De son côté, l’Allemagne, pourtant attachée à un sérieux budgétaire, avait appelé, en 2004, avec la France à assouplir le seuil de 3 % de déficit et de 60 % pour la dette. L’année suivante, un dépassement était alors toléré en cas de réformes ou d’investissements importants. Les seuils ont également été suspendus à titre exceptionnel pendant la crise du Covid en 2020 jusqu’à fin 2023, les États devant faire face à des dépenses importantes. Plus récemment, le PSC a subi une autre réforme mise en place en 2024. Si le seuil de 3 % fait toujours figure de référence, les trajectoires budgétaires sont adaptées à chaque pays qui a désormais plus de temps pour respecter les règles.
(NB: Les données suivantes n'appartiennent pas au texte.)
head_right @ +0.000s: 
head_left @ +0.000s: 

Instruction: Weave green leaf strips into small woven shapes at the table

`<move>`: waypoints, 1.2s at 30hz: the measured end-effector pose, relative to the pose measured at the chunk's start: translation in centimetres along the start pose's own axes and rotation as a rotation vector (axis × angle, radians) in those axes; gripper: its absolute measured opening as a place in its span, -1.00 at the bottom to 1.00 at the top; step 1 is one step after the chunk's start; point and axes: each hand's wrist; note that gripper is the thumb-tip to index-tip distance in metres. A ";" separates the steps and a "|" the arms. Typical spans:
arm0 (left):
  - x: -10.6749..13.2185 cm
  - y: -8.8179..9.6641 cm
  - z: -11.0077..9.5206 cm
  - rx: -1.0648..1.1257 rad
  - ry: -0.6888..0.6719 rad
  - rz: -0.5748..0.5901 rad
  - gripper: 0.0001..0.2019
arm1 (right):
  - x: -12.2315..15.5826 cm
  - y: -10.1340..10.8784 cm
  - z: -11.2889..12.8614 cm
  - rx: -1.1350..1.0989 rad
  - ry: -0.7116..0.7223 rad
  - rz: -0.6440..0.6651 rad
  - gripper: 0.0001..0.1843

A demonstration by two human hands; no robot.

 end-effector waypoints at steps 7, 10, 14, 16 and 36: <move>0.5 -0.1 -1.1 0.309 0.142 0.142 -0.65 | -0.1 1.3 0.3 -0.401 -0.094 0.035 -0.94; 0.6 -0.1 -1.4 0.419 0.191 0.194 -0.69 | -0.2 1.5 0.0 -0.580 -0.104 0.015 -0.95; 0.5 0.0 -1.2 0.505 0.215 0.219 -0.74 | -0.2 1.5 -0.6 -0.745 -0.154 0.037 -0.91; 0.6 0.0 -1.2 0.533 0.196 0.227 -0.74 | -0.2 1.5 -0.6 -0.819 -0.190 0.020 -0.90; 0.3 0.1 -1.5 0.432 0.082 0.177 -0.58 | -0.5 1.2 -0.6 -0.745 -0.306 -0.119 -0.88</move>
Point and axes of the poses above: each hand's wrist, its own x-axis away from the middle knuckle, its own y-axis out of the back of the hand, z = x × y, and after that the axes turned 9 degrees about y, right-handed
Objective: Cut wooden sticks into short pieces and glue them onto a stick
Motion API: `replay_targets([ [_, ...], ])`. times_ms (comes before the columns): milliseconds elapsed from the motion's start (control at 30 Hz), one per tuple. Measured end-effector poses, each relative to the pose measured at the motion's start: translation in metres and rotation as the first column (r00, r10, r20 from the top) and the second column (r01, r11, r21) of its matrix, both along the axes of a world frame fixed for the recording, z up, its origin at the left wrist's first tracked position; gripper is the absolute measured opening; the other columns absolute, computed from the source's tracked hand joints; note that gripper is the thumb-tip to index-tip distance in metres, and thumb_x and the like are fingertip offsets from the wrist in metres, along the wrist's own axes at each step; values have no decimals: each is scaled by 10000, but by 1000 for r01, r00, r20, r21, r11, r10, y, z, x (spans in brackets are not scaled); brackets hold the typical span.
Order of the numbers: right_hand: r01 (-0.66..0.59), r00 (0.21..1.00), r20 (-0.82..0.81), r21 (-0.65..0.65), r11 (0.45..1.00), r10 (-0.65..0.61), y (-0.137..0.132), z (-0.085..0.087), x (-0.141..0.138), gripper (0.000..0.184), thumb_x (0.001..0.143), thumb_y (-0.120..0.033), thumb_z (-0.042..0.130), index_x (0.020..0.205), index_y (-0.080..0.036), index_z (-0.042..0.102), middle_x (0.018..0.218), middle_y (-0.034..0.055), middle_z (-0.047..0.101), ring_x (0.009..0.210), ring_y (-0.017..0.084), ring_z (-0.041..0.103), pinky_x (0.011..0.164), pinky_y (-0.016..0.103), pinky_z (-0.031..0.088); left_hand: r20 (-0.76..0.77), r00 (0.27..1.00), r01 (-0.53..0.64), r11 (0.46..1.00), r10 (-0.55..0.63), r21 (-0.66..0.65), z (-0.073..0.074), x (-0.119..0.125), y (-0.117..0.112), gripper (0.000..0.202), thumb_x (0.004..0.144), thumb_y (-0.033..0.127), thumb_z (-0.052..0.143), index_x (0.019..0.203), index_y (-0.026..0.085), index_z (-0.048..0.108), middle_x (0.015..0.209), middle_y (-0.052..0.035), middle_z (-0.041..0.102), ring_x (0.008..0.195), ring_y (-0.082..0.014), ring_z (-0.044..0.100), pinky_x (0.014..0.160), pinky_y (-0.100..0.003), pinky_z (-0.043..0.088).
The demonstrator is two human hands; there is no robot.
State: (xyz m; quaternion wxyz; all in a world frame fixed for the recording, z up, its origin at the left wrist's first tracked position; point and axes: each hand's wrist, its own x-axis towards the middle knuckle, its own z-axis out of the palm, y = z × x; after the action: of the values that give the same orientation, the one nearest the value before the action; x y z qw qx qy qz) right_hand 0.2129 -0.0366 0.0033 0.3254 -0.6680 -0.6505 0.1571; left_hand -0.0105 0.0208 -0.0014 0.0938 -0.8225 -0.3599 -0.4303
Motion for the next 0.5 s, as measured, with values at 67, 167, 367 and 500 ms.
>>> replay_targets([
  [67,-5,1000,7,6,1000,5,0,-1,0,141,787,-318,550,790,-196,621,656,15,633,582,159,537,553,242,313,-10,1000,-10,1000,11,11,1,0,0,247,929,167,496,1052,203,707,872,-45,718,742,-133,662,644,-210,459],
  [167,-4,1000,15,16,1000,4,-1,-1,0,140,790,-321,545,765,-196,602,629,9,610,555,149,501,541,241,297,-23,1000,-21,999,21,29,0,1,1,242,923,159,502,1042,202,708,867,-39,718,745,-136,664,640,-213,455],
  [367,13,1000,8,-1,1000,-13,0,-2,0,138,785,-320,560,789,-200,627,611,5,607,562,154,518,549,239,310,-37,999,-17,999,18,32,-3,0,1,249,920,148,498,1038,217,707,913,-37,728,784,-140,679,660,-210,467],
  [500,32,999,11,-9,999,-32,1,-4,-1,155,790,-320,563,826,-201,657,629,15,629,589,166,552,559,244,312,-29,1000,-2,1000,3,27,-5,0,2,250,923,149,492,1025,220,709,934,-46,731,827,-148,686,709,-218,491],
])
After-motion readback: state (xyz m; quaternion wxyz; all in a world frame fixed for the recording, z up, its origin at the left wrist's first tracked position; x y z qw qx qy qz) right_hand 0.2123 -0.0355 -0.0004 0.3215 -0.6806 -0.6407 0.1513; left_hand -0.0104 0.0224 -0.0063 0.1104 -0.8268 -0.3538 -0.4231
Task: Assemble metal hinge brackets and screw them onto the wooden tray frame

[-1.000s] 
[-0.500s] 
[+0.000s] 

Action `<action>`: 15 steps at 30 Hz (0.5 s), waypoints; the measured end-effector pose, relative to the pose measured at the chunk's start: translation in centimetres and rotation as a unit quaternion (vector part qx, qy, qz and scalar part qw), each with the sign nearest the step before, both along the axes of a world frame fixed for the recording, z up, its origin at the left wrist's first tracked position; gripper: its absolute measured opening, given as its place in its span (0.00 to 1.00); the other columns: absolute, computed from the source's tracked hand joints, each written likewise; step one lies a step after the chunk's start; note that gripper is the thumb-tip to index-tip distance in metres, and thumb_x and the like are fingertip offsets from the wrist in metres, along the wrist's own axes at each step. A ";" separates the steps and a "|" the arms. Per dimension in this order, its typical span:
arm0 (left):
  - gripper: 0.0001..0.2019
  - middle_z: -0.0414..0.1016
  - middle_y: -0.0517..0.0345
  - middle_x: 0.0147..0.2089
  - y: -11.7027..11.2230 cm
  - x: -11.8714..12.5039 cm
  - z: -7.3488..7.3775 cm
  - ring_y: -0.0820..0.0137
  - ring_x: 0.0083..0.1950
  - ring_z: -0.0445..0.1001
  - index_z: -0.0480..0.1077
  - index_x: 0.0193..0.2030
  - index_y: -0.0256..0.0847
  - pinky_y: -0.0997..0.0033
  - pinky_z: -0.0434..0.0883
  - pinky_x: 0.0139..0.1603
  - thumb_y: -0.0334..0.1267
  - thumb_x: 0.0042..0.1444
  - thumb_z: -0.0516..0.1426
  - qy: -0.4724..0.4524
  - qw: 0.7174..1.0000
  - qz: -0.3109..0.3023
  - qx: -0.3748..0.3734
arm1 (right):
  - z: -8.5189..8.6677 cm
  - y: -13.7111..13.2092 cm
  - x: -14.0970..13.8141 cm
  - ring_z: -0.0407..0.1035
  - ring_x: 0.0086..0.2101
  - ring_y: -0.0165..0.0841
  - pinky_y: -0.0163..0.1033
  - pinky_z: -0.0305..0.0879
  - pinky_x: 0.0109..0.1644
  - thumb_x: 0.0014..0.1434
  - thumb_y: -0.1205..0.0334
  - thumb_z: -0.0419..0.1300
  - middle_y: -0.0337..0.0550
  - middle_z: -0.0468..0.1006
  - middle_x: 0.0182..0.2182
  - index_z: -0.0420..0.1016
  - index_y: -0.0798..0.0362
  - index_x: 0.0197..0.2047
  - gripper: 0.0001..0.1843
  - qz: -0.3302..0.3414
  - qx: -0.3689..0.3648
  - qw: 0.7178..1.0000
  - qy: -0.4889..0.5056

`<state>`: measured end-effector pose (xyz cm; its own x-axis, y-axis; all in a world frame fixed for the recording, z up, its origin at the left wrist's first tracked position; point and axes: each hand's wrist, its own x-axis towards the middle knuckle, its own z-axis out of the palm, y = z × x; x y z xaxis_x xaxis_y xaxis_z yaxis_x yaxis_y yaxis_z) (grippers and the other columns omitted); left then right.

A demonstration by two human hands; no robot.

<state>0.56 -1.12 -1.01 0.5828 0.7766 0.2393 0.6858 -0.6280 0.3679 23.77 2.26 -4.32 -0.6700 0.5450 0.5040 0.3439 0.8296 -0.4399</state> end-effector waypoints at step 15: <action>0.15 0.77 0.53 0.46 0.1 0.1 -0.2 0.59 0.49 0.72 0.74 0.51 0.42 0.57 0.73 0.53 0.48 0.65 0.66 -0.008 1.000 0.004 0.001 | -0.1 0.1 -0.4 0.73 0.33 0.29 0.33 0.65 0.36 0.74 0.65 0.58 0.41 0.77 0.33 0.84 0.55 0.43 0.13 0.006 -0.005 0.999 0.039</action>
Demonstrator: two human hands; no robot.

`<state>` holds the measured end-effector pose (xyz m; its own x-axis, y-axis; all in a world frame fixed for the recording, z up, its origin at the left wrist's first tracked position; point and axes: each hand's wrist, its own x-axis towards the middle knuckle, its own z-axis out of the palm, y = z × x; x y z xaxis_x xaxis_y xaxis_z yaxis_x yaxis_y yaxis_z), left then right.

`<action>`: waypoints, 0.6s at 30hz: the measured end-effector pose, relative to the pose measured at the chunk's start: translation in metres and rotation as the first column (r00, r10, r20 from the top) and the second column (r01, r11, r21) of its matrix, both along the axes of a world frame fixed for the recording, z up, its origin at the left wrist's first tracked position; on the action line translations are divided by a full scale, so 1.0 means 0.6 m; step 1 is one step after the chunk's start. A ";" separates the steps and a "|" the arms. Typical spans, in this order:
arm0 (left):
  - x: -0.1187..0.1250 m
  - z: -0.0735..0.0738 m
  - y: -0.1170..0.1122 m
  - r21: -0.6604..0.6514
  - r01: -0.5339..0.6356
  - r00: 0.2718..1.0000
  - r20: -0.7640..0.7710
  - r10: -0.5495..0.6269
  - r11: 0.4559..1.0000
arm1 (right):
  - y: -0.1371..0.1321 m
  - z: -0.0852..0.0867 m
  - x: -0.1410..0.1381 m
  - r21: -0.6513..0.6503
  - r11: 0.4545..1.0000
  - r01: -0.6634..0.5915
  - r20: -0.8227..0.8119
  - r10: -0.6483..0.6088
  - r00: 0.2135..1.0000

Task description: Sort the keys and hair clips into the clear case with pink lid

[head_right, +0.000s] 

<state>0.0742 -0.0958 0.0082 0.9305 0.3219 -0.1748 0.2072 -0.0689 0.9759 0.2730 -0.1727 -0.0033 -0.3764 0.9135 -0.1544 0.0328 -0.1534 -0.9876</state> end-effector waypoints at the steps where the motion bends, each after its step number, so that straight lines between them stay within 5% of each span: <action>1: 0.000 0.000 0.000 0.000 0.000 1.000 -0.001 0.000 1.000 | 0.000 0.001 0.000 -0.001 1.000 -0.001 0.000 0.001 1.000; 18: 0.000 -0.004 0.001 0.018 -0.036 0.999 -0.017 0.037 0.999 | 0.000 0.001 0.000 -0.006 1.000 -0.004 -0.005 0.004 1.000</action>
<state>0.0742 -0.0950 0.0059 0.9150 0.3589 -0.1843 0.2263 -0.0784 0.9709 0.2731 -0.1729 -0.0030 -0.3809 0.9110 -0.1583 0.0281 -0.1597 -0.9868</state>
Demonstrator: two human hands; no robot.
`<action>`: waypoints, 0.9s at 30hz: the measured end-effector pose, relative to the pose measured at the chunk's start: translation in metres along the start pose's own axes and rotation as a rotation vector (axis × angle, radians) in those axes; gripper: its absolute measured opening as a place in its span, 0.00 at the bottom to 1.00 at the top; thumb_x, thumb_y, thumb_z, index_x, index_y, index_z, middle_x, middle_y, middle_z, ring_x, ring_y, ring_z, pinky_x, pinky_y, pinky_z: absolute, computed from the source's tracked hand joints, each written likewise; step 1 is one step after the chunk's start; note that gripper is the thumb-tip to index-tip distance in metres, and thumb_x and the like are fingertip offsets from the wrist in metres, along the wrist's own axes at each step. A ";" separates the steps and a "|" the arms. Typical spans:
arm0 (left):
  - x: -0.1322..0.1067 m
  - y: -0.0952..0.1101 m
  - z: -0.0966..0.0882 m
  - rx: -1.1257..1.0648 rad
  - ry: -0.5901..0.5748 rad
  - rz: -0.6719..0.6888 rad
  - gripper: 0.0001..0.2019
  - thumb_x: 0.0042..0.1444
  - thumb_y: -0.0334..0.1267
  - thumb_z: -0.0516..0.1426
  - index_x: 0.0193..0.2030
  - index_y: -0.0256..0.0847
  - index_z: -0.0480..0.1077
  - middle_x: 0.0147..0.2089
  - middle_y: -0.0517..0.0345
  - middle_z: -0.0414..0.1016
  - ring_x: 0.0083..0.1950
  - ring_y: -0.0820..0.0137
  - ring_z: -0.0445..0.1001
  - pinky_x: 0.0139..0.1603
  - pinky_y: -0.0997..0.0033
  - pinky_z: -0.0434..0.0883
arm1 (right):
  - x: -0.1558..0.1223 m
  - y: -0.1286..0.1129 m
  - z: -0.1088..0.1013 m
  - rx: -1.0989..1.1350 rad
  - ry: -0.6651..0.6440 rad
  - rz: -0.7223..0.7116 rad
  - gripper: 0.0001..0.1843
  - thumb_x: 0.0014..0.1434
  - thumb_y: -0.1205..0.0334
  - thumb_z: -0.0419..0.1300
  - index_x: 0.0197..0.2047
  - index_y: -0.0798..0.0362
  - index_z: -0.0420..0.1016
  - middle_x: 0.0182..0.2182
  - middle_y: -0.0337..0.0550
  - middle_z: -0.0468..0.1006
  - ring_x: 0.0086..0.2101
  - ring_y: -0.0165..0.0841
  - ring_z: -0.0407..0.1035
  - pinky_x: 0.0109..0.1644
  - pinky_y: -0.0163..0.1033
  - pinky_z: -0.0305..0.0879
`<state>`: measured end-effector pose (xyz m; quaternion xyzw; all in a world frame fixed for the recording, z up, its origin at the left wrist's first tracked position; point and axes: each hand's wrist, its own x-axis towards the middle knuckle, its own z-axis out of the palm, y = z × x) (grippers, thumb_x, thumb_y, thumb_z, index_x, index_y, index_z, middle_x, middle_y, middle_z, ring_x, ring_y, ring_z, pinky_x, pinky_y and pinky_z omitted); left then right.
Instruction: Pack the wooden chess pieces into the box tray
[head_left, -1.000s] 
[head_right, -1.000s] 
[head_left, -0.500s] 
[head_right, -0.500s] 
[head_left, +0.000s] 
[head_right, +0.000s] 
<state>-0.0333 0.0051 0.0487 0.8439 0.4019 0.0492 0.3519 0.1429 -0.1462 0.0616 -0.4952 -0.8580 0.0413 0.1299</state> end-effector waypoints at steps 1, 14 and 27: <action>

D’autres dispositifs permettent également d’encourager les investissements.
Courant février, dans un entretien pour le Financial Times, Emmanuel Macron a fustigé ce « cadre financier et monétaire » qui s’applique aux pays européens. « L’Europe, c’est son moment d’accélération et d’exécution. Parce qu’il n’y a plus le choix. Parce que c’est le dernier péage. Après, c’est la sortie d’autoroute », a-t-il insisté. Le président a plaidé une fois de plus pour que l’Union européenne se dote de solutions de financement « innovantes », par exemple avec de nouveaux emprunts communs comme durant la pandémie de Covid-19. Objectif ? Investir dans la défense, l’intelligence artificielle ou la transition énergétique.